Is it possible that one day an American president and congress will refuse to put the lives of American troops at risk in the defence of say, Estonia or Bulgaria? If it is conceivable, then Europe has no alternative but to embark on creating a defence union in parallel with the EU’s economic and political unions.
This, then, seems set to be the central diplomatic mission of the Starmer administration – easing trade and other economic, cultural and social barriers with the European Union and, in tandem, working towards a wider defence community, one that includes nations such as the UK, Norway, Iceland and others, and possibly non-Nato members such as Ireland and Austria – as well as Moldova and, one day, Ukraine.

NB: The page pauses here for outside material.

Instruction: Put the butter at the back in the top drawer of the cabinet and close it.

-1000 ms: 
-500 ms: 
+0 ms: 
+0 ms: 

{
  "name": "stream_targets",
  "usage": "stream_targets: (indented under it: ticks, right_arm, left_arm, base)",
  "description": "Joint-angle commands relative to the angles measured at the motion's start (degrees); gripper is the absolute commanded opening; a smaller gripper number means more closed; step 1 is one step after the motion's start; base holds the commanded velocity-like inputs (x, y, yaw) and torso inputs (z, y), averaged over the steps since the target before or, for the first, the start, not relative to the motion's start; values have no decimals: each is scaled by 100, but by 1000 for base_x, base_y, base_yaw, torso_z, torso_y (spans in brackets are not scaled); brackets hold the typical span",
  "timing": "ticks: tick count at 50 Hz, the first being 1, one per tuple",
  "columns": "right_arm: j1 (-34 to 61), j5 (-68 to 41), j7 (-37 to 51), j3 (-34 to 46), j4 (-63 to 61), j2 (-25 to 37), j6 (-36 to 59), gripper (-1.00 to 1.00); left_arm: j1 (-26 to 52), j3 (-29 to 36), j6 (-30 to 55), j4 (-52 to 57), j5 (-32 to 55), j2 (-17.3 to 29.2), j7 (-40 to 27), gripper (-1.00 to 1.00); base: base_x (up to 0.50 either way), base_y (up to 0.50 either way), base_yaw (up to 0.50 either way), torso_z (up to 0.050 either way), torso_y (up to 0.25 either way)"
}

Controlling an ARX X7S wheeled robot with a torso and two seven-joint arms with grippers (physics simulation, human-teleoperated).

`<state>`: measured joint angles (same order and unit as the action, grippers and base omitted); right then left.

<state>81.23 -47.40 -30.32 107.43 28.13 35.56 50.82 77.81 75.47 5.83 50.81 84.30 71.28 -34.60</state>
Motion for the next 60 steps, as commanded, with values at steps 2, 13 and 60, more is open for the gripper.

Such a defence community should be closely linked to Nato, and be complementary to it. It should not replace Nato, but be there if needed, just in case.
Forming a cross-continental alliance of some 30 members – and getting them to pay for its upkeep – would be a vast undertaking, but if Germany, France and the UK are soon agreed on the path forward, then that would provide the strong leadership needed to make it a success.
So this is a moment for pro-Europeans to be optimistic. The direction of travel of British policy towards Europe has changed and is plainly again towards closer integration, the gravitational pull of the UK’s largest trading partner making itself felt once more. It will not be fast or strong enough to reverse the damage done by Brexit, but it will begin the inevitable process of re-engagement, with the economic imperatives being reinforced, and overshadowed, by increasingly acute security concerns.
In large part, the European Union was founded to prevent another European war. In the coming years, the EU and the other free nations of the continent may need to find a way to fight and win a war against an insatiable, formidable foe to the East.